These new provisions are likely to be of significant concern, as they enable the EPA to issue clean-up notices requiring alleged contributors to pollution incidents to clean-up all of the pollution, at its cost. This has the potential to lead to the unintended result that:

  •  suspected contributors could be made liable for clean-up costs far exceeding their actual contribution; and
  • the EPA may seek to regulate the potential contributor with the “deepest pockets” – rather than the person most directly responsible.

While the Bill includes a right for a contributor to recover costs from others who caused or contributed to the pollution incident as a debt, this offers very limited protection to suspected contributors issued a clean-up notice, particularly if the person responsible or other persons responsible have limited financial capacity.

Expanded Environmental Licensing Powers
  • The Bill includes a new power for the EPA to require restrictions on the use of land or pubic positive covenants to enforcing environment protection licence conditions (including conditions imposed on the suspension, revocation or surrender of the licence). In line with this, the Bill also includes new provisions to enable a person other than the holder, or former holder, of a licence, to apply to vary the conditions of the suspension, revocation or surrender of the licence.
  • New ability for the EPA to deny environment protection licences to corporations where current or former directors of the corporation, related bodies corporate or for current or former directors of related bodies corporate have contravened relevant legislation.
The proposed power to impose restrictions on use and public positive covenants to enforce licence conditions is material as, currently, licence condition only bind the holder of the environment protection licence. The changes proposed will enable the EPA to legally enforce conditions against land owners or occupiers, even if the activity regulated by the environment protection licence was conducted by a former land owner or tenant.

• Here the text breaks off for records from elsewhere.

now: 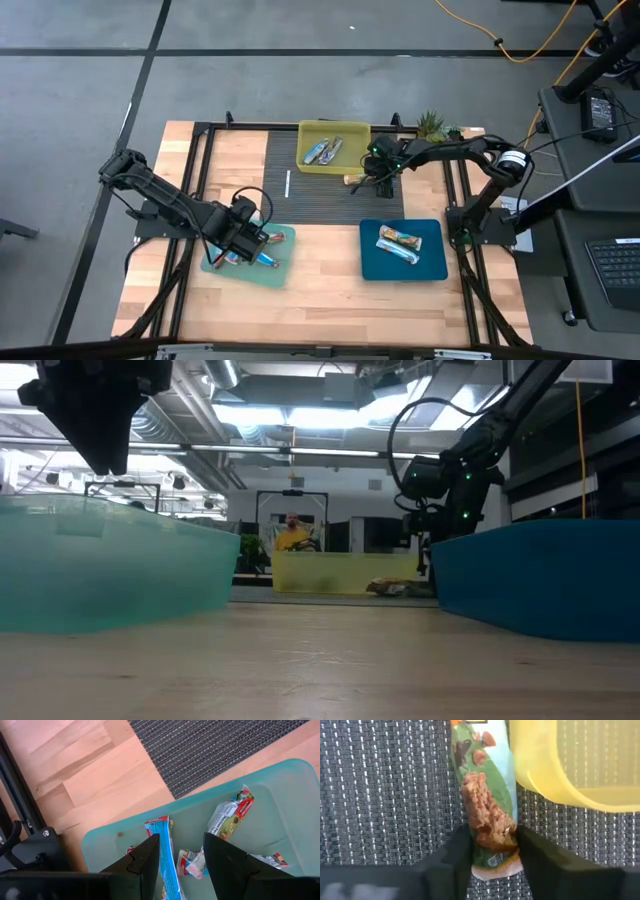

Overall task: Pick and place Granola Bars by type
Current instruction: Put the yellow granola bar into the blue bin

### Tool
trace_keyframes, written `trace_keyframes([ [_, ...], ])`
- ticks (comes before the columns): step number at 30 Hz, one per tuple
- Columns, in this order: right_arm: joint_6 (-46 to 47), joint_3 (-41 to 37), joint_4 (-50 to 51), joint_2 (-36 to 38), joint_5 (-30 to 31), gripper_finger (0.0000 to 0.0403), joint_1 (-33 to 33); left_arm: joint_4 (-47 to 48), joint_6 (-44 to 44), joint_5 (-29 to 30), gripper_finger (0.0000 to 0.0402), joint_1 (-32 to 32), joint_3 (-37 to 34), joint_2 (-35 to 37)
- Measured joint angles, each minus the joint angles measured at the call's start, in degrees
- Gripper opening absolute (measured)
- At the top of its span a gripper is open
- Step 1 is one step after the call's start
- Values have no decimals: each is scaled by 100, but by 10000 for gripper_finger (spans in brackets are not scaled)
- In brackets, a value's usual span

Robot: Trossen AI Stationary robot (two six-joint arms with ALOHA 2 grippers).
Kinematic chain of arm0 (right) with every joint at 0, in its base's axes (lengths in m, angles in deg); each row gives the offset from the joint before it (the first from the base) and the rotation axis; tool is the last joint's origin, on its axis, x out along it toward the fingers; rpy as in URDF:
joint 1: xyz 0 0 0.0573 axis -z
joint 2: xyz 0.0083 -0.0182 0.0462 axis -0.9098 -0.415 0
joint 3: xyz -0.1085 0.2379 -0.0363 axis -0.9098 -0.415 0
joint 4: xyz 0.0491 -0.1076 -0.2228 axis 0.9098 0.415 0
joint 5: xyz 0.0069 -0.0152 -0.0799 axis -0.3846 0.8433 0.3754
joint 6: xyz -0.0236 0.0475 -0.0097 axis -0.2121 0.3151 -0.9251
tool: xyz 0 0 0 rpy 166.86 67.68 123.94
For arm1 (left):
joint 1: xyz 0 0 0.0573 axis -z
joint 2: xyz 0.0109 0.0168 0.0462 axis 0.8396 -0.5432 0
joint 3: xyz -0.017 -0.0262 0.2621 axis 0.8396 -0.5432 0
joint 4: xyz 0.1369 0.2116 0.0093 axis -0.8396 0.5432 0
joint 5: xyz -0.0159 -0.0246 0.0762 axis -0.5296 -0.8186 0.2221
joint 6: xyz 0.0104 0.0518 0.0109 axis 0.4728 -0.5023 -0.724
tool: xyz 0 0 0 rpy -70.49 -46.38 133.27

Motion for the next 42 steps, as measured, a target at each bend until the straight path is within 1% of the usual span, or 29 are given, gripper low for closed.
trace_keyframes([
  [5,109,91,184,18,20,86,0,2,0,1,143,2,0,0],
  [8,287,256,526,77,35,64,0,3,-7,4,143,4,0,0],
  [11,328,457,1034,255,-6,52,0,4,-11,15,143,4,0,0],
  [14,385,605,1677,557,-37,50,-2,5,-15,36,143,4,0,0],
  [17,470,717,2229,1020,-46,53,-11,9,-17,135,143,4,0,0],
  [21,472,792,2791,1806,-68,54,-33,6,-15,398,143,4,0,0],
  [24,470,893,3023,2474,-283,52,-45,5,-13,630,143,4,0,0],
  [30,558,1181,2998,3764,-993,51,-221,6,-130,902,143,4,0,0],
  [36,982,1311,2708,4650,-1023,52,-403,7,-417,1009,143,4,0,0],
  [39,1178,1313,2779,4977,-1118,52,-531,4,-513,1064,143,-55,0,0],
  [40,1281,1313,2817,5093,-1171,52,-601,8,-543,1062,143,-84,0,0],
  [42,1506,1312,2920,5329,-1478,52,-779,7,-629,1062,143,-152,0,0],
])
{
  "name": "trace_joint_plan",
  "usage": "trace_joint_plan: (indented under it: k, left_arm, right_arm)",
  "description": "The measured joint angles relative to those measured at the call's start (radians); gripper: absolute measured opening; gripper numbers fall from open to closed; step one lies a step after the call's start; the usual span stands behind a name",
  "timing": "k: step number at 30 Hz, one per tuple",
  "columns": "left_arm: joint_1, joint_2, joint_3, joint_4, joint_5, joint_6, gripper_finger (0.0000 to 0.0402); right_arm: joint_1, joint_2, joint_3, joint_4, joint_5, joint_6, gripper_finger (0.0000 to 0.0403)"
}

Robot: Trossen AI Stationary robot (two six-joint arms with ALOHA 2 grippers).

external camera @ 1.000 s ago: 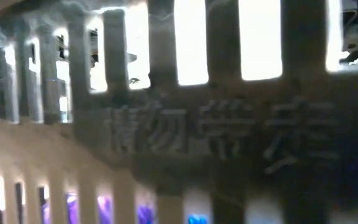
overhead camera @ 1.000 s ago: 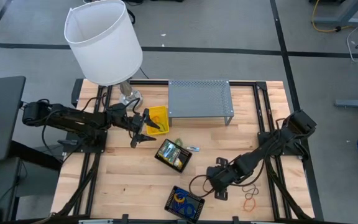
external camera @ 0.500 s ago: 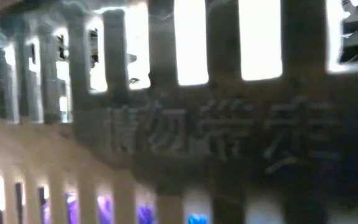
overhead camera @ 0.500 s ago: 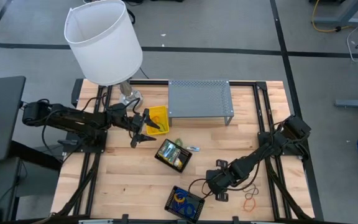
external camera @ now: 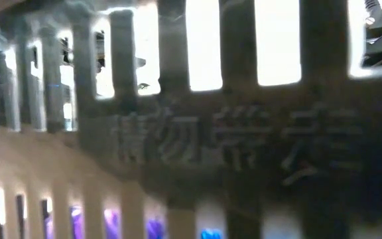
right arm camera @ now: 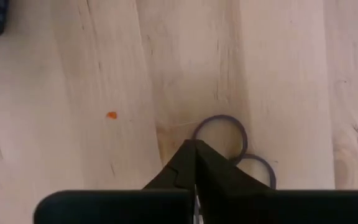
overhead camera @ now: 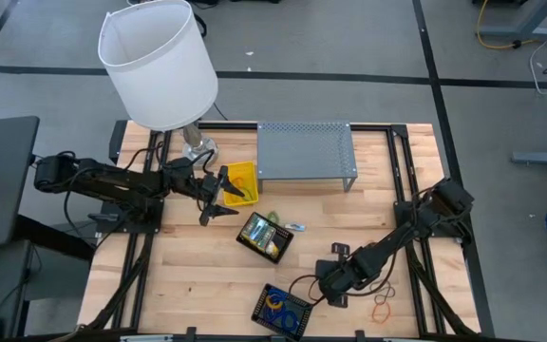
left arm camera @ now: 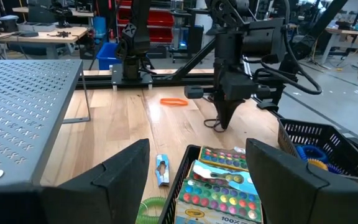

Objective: Pick & Place Office Desk Supplies
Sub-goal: Put the left black rubber band into the yellow bin

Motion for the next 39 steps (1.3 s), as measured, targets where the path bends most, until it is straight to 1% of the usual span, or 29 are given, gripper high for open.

The EPA will now be able to take a deeper look at the overall environmental compliance history of an entity in licensing decisions, meaning that it will be even more important for corporations, directors and managers to maintain a strong environmental compliance history.

Consistent Court Powers including for Cost Recovery
  • Additional powers for public authorities including the EPA or other persons to recover costs, expenses and compensation from offenders in the Land and Environment Court.
  • Additional powers for the Land and Environment Court to make specific kinds of orders where environment offences are proven.
The Bill proposes to have more consistent provisions across environment protection legislation in terms of the orders a court can make in relation to offenders, and the cost recovery that the EPA can seek from the Court.
New Offence to Delay Authorised Officers
  • The Bill contains a new offence of delaying, obstructing, assaulting, threatening or intimidating an authorised officer in the exercise of the officer’s powers, in addition to the existing offence of wilfully delaying or obstructing an authorised office.

This is an apparent response to the McClelland and Turnbull matters which involved the assault or delay of environment protection officers. The new offence is significant because the EPA would not be required to prove that the relevant delay or obstruction was willful, and so a person could be held liable for unintentional delays or obstructions.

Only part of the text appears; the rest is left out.